Our times belong, in many ways, in an eerie brotherhood with moments in human history from almost half a millennium earlier: in our audacity, curiosity, enterprise, demographic explosion and multi-ethnic convergence, in the vibrancy (dark or light) of our questioning of what it means to be human, to belong to society, to progress and to aspire, in our very relationship to the real, we are perhaps drawn closer to the 17th and 18th centuries than to most other memorable historic timelines.
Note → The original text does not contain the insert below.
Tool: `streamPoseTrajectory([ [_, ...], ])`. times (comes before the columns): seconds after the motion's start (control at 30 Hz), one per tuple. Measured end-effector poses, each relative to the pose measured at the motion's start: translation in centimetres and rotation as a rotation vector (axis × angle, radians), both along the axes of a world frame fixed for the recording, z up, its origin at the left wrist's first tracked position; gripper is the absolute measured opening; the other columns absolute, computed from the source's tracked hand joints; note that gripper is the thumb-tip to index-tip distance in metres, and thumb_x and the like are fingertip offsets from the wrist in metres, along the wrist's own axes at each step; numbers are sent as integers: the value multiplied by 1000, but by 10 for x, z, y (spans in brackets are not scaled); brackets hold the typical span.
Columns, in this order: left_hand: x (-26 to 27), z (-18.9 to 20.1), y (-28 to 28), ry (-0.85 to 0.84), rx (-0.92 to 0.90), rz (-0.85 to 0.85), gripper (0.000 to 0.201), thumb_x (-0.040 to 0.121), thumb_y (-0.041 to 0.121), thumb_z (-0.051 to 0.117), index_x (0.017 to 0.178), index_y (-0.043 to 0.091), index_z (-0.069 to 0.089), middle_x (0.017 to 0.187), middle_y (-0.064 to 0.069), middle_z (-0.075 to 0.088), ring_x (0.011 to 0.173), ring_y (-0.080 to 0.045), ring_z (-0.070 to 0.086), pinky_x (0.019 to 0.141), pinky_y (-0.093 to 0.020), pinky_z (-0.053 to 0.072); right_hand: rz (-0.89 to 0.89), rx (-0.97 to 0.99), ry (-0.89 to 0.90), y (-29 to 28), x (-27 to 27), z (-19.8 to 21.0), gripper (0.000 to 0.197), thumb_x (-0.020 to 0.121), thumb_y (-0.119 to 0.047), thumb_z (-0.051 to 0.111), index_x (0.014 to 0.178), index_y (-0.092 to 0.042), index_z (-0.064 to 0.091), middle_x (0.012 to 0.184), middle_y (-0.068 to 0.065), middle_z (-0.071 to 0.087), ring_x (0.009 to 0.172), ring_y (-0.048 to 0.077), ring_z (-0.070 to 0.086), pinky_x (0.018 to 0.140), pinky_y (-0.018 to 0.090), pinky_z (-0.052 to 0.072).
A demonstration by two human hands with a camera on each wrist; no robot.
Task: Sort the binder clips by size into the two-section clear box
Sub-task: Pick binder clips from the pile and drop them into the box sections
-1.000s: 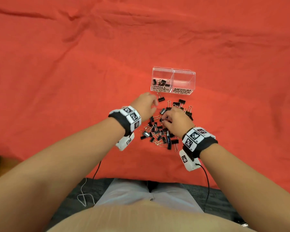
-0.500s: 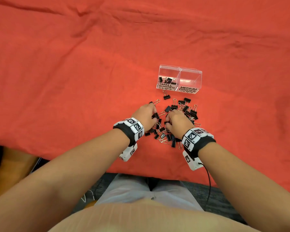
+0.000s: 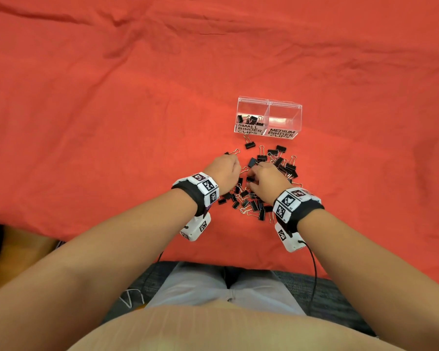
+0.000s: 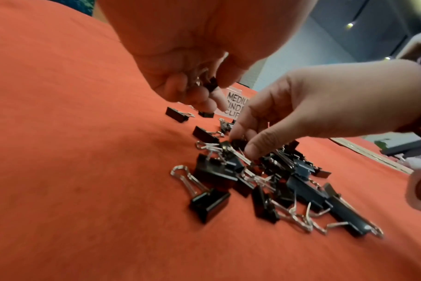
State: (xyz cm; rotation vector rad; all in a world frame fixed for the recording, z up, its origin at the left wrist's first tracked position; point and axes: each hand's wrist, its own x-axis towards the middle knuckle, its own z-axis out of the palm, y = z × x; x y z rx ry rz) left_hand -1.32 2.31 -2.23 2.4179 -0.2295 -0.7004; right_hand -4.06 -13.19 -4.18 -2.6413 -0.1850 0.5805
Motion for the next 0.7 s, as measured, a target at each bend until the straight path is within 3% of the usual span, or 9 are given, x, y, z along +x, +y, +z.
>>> streamPoseTrajectory([
  [0.07,-1,-1,-3,13,29,-71,29,97,17,29,89,4,53,99,-12,54,88,-29,54,83,-41,47,-1,-13,-3,1,-1,-3,26,86,-18,62,108,-5,61,104,10,55,105,25,50,88,33,44],
  [0.13,-2,-2,-5,11,68,-135,28,98,21,28,87,6,50,95,-9,48,87,-29,52,85,-42,46,-37,14,1,2,-1,-4,22,85,-16,64,103,-5,60,101,9,53,100,24,50,82,31,43],
  [0.23,-4,-3,-5,-31,145,-209,23,96,27,32,85,12,46,92,-6,46,79,-30,54,77,-44,49,-117,93,17,1,1,-1,14,81,-13,66,92,-8,59,91,3,48,86,20,50,72,25,37],
  [0.37,-2,-4,-1,-100,193,-334,17,88,21,47,104,18,50,106,-4,50,82,-29,59,68,-38,49,-263,233,76,-10,8,10,12,77,-9,68,80,-14,57,73,-3,56,67,14,53,58,19,41],
  [0.5,1,-6,1,-141,288,-468,33,93,16,47,124,26,51,113,-6,47,84,-28,59,63,-33,42,-399,321,92,-29,25,24,14,77,-11,72,84,-14,60,78,-1,61,68,11,56,64,23,49],
  [0.7,5,-10,2,-183,334,-567,30,96,20,50,126,22,51,115,-10,47,91,-30,60,71,-41,53,-459,351,-36,-36,76,50,15,85,-14,64,98,-21,63,90,1,64,66,11,56,51,17,44],
])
Our wealth and prosperity overwhelm and enchant us – while their extreme opposites cause us to doubt the substantiality of our glorious materialism. We are as puritanical as we are gregariously irregular, risqué, even aberrant. We claim a superhuman mastery over reality, science, morality, the limits of knowledge and the cosmos, at the same time that we seem to attribute the greatest powers to the preternatural, the paranormal, anything that would alleviate us from stark responsibility over our existence and the weight of common sense – and also the vital requirement of humility.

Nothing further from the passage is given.